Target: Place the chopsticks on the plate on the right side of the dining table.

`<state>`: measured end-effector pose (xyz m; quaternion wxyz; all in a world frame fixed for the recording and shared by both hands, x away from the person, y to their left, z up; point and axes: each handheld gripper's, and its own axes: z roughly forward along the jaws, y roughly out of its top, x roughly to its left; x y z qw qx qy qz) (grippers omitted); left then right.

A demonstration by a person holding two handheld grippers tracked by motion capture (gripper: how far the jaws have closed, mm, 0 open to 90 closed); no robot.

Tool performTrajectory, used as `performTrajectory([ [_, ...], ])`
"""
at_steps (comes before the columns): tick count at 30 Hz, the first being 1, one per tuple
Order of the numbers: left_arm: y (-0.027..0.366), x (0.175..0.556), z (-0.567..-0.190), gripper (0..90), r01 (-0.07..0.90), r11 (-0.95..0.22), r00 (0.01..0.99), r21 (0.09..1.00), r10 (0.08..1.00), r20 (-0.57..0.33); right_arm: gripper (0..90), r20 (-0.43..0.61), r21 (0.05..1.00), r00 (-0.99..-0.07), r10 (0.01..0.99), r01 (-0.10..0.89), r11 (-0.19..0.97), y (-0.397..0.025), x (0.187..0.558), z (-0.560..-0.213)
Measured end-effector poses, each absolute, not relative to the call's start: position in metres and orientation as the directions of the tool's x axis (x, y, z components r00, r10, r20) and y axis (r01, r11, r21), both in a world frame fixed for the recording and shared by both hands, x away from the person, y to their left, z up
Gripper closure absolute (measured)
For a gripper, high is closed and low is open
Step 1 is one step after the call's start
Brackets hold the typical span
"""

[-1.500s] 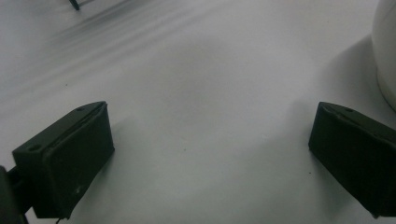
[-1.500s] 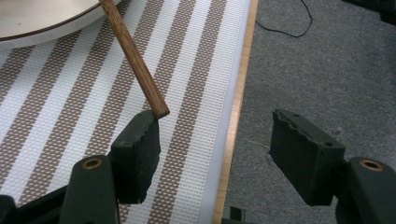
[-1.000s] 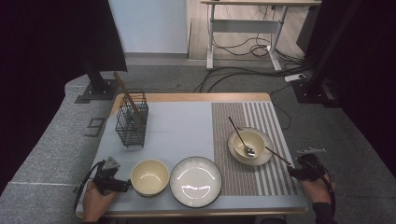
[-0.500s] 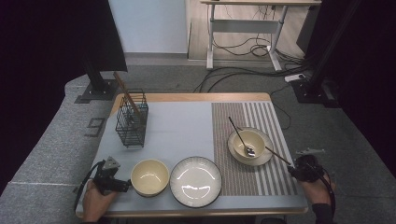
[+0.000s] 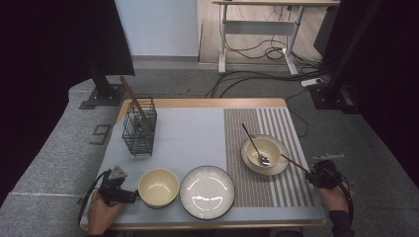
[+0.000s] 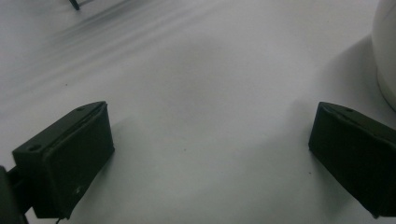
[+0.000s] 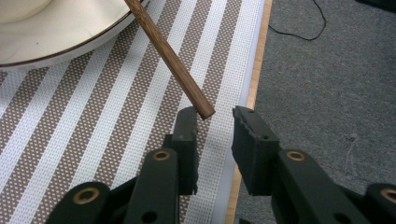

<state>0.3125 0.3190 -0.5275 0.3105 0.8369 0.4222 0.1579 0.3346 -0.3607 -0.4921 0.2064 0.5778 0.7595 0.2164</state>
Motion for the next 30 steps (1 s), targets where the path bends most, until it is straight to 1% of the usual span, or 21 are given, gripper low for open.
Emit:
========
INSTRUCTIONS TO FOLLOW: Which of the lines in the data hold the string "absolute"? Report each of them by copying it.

EXERCISE ANSWER:
Measured end-effector poses, each absolute, not relative to the call's start: position in metres and orientation as the directions of the tool's x axis (x, y, z components r00, r10, r20) and y axis (r01, r11, r21), both in a world frame fixed for the recording and shared by both hands, x away from the person, y to their left, z up
Gripper closure absolute (measured)

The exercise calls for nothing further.